Records from a dataset

-- Opening Marker --

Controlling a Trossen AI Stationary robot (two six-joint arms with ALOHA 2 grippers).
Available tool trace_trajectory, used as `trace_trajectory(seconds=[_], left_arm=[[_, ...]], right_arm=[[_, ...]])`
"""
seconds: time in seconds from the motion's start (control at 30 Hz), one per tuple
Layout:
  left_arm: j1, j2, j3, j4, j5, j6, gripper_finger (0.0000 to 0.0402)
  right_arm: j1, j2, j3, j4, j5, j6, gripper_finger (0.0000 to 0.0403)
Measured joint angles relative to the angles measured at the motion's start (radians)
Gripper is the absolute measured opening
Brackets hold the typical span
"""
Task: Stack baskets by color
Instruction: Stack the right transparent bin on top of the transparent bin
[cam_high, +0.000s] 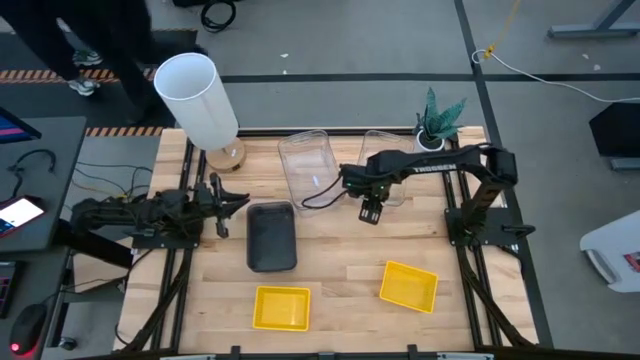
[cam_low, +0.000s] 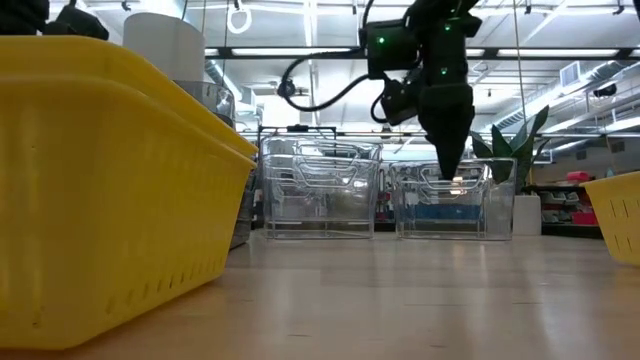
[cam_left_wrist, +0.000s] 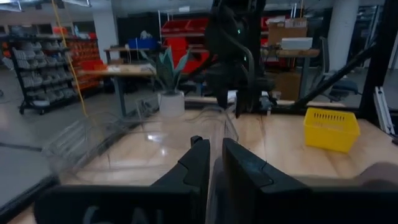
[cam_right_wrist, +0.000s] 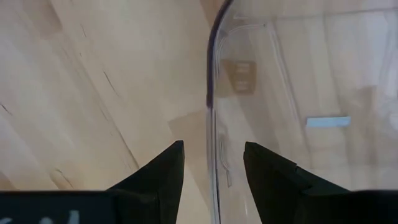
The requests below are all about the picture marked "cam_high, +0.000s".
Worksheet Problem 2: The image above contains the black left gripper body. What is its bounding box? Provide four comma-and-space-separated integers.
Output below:
193, 172, 231, 240

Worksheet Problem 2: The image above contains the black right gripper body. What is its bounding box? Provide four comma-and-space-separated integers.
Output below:
340, 164, 404, 202

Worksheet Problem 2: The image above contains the black plastic basket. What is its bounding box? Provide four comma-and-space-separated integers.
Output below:
245, 200, 299, 274

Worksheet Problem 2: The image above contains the clear plastic basket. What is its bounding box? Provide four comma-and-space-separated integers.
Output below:
356, 129, 417, 208
277, 128, 336, 212

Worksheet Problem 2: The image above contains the yellow plastic basket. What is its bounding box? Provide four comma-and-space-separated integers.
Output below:
252, 285, 312, 333
378, 259, 440, 315

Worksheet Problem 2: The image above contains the artificial plant in white pot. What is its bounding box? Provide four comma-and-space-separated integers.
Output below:
412, 87, 469, 153

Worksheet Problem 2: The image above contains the white lamp with wooden base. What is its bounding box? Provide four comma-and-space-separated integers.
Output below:
153, 52, 248, 174

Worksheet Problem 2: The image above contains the yellow black hazard tape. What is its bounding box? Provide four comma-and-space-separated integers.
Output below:
0, 68, 159, 85
85, 125, 166, 138

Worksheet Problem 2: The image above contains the black desk support bar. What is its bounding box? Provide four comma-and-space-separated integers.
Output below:
51, 218, 135, 270

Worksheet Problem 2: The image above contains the grey side desk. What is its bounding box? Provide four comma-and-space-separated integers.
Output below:
0, 115, 88, 254

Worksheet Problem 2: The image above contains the person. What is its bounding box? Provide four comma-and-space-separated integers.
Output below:
0, 0, 209, 126

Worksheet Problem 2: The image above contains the smartphone with lit screen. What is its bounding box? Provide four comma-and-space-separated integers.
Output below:
0, 195, 47, 239

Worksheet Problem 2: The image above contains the computer screen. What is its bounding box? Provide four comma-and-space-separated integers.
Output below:
0, 106, 43, 146

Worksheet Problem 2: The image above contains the black computer mouse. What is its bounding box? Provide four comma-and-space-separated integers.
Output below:
8, 302, 48, 357

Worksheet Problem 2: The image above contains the black keyboard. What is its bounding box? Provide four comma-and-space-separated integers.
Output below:
0, 261, 22, 320

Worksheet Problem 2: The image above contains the white plastic device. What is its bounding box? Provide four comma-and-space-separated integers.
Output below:
579, 209, 640, 294

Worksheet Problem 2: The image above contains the black box on floor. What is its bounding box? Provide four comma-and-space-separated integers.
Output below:
588, 102, 640, 173

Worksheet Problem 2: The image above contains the grey metal desk foot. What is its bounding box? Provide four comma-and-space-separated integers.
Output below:
545, 0, 640, 41

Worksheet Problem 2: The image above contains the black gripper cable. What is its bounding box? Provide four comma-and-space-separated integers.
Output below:
300, 173, 347, 211

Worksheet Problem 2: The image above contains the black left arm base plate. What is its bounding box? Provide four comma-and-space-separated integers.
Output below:
131, 228, 202, 251

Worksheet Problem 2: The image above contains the black aluminium table frame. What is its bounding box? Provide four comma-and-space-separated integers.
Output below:
117, 126, 541, 360

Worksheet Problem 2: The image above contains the loose thin wire bundle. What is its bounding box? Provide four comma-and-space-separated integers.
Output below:
73, 159, 154, 202

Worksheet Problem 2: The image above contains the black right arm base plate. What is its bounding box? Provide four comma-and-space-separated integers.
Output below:
444, 206, 537, 247

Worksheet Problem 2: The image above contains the black coiled floor cable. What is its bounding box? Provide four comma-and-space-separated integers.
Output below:
200, 0, 238, 34

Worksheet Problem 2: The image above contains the black cable on desk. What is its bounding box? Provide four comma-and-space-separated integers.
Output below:
6, 148, 58, 199

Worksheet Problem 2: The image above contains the white floor cable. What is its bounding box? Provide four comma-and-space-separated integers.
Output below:
470, 48, 640, 104

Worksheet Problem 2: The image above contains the yellow floor cable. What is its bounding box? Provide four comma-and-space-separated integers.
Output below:
481, 0, 522, 59

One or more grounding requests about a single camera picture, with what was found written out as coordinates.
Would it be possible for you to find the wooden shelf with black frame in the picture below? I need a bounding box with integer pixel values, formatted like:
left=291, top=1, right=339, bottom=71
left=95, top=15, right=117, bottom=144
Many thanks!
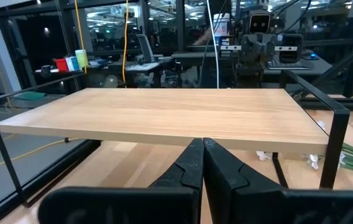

-- Closing Marker --

> [Your goal]: Take every line from the data that includes the word "wooden".

> [Output of the task]:
Worksheet Problem 2: The image above contains the white lamp with wooden base. What is its bounding box? Provide four comma-and-space-separated integers.
Would it be possible for you to find the wooden shelf with black frame in the picture below? I need a bounding box with integer pixel values, formatted like:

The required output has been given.